BRIEF: Reproduce all of the data exactly as written.

········

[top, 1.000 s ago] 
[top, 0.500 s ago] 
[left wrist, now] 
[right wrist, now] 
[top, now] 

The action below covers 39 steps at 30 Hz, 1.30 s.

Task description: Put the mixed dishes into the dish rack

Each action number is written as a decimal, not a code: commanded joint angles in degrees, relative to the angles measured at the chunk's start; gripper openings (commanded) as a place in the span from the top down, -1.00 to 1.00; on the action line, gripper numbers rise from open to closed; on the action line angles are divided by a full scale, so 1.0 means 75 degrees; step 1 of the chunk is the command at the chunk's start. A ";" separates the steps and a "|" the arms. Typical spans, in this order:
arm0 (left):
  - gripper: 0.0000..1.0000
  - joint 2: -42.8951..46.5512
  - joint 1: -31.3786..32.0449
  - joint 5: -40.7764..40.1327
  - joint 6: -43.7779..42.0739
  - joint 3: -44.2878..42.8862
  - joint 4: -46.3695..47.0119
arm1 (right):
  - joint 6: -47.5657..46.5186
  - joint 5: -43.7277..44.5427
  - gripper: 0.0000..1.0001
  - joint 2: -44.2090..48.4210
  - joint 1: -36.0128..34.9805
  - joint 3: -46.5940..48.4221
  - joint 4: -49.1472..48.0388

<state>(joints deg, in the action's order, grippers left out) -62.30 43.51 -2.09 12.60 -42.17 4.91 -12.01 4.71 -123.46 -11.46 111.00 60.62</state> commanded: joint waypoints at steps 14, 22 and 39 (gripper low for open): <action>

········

ANSWER TO THIS PROBLEM:
[top, 1.000 s ago] 
[top, 0.500 s ago] 
[left wrist, now] 
[right wrist, now] 
[top, now] 

The action below covers 39 steps at 30 Hz, 1.30 s.

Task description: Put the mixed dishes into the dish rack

Each action number is written as a decimal, not a code: commanded joint angles in degrees, relative to the angles measured at the chunk's start; gripper openings (commanded) as a place in the span from the top down, -1.00 to 1.00; on the action line, gripper numbers rise from open to closed; on the action line angles are divided by a full scale, so 1.0 means 75 degrees; step 1 of the chunk is the command at the chunk's start. A ";" separates the steps and a "|" the arms. Typical spans, in this order:
arm0 (left):
  - gripper: 0.0000..1.0000
  - joint 2: -42.8951..46.5512
  - joint 1: -31.3786..32.0449
  - joint 5: -40.7764..40.1327
  - joint 6: -43.7779..42.0739
  - joint 3: -44.2878..42.8862
  - joint 4: -46.3695..47.0119
arm1 (right):
  - joint 6: -47.5657..46.5186
  - joint 5: -43.7277..44.5427
  - gripper: 0.0000..1.0001
  - joint 2: -44.2090..48.4210
  - joint 1: -36.0128..34.9805
  - joint 3: -46.5940..48.4221
  - joint 4: -49.1472..48.0388

<state>(joints deg, in the action's order, grippers left out) -62.30 43.51 -2.09 12.60 -42.17 4.91 -12.01 4.71 -123.46 -11.46 111.00 60.62</state> commanded: joint waypoints at steps 14, 22 and 39 (gripper low for open): <action>

The exercise is done, with nothing left to add.